→ Data listing:
╭──
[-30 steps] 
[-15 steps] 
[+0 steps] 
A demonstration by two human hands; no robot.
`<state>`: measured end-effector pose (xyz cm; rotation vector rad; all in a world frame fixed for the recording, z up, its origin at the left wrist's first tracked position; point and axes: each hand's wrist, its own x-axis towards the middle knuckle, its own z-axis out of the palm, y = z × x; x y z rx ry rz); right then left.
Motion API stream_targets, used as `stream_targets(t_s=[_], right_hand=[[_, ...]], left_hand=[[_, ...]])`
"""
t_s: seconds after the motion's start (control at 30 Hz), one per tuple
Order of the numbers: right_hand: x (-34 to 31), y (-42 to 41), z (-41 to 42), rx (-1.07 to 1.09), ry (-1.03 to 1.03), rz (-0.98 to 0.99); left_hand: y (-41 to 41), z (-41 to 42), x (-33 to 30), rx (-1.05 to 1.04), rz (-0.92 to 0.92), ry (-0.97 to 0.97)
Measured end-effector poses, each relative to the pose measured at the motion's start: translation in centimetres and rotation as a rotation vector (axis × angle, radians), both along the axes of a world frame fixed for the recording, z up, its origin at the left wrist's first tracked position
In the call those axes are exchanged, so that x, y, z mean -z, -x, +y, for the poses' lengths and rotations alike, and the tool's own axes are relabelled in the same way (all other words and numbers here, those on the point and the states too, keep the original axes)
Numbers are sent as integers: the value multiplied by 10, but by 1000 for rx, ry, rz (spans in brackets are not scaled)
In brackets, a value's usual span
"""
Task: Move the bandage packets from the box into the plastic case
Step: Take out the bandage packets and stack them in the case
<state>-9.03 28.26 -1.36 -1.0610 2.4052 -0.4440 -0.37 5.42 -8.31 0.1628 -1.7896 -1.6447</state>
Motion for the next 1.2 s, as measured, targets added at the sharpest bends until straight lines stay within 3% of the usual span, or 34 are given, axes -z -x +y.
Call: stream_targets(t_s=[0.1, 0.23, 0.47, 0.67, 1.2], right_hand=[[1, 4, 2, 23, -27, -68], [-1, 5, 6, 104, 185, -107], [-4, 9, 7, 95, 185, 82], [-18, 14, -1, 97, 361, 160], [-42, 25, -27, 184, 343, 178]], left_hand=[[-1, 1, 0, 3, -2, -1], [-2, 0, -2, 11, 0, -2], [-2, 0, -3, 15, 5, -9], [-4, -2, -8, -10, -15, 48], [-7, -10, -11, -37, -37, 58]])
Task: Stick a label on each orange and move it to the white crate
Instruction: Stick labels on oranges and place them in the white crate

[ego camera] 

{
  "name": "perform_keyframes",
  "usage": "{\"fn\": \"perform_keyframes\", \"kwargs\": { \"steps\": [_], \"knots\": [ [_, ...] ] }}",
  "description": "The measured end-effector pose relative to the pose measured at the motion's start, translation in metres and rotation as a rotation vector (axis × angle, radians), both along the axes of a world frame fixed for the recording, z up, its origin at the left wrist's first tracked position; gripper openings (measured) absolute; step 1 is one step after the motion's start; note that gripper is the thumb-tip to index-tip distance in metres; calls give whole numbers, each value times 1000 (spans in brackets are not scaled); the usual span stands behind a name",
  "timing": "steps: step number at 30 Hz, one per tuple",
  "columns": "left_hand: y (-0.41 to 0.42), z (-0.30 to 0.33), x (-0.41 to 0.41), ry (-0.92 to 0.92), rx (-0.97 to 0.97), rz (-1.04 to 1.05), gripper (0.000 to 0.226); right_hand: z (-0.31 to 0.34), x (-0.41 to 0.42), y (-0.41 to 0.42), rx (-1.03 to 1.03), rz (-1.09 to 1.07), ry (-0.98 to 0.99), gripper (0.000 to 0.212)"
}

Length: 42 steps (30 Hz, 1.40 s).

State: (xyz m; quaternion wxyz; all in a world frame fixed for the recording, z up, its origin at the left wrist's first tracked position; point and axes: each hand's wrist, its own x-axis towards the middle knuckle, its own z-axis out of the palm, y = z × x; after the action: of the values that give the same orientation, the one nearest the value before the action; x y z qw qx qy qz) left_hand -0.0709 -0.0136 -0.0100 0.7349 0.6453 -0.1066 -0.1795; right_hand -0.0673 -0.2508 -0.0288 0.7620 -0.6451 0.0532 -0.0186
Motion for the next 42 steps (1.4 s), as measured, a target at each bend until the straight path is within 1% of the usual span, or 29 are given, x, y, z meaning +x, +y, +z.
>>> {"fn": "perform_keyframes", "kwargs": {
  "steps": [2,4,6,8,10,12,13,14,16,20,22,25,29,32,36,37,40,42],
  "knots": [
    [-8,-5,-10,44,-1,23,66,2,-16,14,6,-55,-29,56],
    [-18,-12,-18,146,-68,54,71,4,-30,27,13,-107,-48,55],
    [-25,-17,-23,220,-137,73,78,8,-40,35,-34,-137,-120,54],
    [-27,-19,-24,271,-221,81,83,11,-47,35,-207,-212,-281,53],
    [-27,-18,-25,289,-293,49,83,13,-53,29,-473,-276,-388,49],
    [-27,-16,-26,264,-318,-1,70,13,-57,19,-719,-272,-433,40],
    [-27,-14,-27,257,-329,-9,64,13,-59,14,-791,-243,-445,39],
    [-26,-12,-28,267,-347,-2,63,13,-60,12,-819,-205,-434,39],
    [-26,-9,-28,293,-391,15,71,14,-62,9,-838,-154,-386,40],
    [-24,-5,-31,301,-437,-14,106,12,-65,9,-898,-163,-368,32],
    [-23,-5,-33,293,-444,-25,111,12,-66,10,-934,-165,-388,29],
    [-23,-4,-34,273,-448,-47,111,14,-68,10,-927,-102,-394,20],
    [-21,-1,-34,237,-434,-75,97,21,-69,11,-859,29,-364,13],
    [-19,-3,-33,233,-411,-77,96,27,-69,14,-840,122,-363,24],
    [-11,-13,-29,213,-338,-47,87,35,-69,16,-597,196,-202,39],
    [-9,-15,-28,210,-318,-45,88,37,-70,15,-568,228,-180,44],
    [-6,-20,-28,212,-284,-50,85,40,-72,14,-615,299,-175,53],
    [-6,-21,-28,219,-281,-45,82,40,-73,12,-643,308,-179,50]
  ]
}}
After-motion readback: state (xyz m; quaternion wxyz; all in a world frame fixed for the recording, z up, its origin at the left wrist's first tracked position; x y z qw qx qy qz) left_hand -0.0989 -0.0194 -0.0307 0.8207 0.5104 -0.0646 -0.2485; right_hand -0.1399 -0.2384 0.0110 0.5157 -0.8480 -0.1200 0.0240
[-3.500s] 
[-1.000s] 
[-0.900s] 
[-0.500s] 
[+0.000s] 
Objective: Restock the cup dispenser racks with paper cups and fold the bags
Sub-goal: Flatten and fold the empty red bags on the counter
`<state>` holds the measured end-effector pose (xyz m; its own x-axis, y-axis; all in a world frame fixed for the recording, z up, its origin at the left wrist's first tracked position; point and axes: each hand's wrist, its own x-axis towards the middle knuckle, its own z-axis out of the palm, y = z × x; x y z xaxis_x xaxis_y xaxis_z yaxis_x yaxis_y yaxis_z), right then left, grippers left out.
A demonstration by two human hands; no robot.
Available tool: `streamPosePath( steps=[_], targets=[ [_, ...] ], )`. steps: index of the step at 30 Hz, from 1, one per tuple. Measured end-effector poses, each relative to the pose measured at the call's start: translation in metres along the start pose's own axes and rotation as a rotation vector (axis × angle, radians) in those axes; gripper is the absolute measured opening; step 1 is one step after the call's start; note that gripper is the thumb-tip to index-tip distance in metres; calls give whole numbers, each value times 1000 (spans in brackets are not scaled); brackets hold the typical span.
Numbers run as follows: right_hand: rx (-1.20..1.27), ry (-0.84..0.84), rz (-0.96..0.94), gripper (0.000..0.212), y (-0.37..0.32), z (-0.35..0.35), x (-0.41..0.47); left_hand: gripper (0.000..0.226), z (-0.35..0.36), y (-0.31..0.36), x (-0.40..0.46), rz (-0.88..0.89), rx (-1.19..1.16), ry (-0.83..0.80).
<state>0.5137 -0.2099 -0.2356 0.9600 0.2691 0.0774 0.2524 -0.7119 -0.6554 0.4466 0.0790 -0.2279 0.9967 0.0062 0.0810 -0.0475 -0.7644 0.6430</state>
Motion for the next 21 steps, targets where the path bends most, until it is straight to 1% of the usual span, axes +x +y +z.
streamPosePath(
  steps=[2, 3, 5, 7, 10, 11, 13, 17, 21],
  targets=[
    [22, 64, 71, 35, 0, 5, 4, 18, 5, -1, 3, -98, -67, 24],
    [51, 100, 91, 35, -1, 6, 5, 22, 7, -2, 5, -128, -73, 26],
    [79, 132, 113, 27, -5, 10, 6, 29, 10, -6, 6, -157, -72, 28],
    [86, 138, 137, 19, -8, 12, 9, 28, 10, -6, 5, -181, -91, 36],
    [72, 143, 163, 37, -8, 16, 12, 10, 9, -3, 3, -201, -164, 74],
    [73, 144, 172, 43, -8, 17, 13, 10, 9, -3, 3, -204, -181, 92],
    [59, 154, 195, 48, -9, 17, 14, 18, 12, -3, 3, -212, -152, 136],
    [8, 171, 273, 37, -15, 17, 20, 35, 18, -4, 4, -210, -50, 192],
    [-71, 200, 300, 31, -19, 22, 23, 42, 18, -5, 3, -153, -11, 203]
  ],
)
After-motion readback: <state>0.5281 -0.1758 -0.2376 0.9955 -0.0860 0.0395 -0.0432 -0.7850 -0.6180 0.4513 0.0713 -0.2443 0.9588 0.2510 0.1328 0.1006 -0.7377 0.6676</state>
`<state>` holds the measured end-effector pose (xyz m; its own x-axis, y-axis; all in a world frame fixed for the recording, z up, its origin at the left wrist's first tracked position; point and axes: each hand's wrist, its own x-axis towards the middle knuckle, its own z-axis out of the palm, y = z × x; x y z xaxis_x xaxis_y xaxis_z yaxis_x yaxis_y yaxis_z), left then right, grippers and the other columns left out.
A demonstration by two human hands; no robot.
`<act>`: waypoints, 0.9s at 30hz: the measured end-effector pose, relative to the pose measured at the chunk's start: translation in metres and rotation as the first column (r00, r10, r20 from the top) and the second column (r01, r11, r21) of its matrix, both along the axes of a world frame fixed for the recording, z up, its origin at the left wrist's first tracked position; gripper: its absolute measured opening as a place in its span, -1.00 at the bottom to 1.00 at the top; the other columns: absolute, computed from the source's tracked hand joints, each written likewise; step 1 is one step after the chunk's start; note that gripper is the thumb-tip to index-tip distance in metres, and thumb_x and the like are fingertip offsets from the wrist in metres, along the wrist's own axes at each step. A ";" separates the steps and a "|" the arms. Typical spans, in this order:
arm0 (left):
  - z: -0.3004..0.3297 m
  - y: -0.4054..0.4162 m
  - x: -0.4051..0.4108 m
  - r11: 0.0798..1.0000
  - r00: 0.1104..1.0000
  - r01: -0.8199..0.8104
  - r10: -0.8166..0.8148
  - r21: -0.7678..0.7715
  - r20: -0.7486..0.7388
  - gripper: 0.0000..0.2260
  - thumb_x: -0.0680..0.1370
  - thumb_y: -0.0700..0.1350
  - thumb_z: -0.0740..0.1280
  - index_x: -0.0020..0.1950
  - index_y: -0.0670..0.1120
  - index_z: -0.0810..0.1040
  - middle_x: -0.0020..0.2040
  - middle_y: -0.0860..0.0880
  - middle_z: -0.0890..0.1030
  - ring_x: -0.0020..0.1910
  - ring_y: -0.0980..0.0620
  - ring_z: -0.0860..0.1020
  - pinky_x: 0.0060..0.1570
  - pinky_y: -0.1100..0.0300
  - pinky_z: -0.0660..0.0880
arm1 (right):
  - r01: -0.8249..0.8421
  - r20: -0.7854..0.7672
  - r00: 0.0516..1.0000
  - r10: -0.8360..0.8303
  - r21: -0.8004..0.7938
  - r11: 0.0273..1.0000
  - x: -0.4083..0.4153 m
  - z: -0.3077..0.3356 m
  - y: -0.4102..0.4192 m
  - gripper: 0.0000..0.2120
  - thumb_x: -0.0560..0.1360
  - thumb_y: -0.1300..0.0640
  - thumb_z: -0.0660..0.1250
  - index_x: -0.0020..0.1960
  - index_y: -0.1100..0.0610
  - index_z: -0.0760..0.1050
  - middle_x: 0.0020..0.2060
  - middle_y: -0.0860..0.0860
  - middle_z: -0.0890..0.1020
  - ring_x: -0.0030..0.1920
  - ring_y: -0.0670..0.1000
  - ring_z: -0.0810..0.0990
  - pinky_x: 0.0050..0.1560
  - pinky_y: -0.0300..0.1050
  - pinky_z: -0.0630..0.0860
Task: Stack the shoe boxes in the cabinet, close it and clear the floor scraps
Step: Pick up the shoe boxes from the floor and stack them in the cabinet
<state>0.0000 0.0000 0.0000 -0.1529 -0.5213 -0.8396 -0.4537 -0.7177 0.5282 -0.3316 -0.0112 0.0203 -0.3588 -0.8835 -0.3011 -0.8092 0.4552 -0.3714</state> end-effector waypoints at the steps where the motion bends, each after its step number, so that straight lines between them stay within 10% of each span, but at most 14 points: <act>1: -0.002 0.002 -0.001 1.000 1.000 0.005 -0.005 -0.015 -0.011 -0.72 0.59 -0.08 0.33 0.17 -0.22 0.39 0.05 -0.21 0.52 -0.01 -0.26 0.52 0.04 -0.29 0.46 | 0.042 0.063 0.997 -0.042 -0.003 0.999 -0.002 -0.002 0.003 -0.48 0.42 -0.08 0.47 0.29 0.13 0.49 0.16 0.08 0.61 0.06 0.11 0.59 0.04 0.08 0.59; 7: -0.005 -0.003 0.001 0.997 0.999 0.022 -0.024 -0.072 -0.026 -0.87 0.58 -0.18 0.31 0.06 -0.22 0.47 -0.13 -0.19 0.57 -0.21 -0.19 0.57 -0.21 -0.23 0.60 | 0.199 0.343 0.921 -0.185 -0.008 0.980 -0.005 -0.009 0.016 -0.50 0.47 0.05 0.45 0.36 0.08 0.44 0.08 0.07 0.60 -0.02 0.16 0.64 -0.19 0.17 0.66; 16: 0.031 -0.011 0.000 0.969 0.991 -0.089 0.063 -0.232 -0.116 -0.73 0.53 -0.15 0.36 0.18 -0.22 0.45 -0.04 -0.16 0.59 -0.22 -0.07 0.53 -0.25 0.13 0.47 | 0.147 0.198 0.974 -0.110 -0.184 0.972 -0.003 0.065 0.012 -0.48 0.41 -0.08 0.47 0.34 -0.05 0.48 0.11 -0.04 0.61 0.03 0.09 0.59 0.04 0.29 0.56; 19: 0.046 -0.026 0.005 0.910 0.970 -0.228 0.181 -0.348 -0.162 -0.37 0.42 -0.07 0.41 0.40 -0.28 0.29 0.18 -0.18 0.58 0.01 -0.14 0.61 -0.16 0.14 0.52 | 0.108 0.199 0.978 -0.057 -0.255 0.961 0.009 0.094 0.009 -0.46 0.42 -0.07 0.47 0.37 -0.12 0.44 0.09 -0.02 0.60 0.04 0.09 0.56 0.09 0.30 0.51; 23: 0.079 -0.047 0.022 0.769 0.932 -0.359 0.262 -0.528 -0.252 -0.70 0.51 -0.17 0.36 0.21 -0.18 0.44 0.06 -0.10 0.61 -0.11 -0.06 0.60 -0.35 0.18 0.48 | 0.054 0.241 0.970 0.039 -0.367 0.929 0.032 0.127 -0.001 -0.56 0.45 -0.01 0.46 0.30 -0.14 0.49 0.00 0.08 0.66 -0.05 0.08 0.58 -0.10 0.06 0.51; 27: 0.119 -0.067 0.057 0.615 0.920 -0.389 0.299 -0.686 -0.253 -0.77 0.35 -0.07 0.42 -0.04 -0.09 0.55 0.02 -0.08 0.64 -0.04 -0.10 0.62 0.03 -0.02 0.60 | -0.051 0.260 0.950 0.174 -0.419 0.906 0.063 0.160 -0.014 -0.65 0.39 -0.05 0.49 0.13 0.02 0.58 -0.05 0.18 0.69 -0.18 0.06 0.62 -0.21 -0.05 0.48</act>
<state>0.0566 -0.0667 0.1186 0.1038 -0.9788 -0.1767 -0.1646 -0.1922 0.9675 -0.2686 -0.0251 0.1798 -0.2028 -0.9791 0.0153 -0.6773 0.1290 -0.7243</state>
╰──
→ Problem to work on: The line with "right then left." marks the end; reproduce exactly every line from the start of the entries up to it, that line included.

→ Result below:
[-30 steps] 
[-15 steps] 
[+0 steps] 
A demonstration by two human hands; no robot.
`<state>`: measured end-effector pose (xyz cm; rotation vector rad; all in a world frame fixed for the recording, z up, its origin at the left wrist's first tracked position; point and axes: each hand's wrist, its own x-axis towards the middle knuckle, its own z-axis out of the palm, y = z × x; x y z rx ry rz); right then left.

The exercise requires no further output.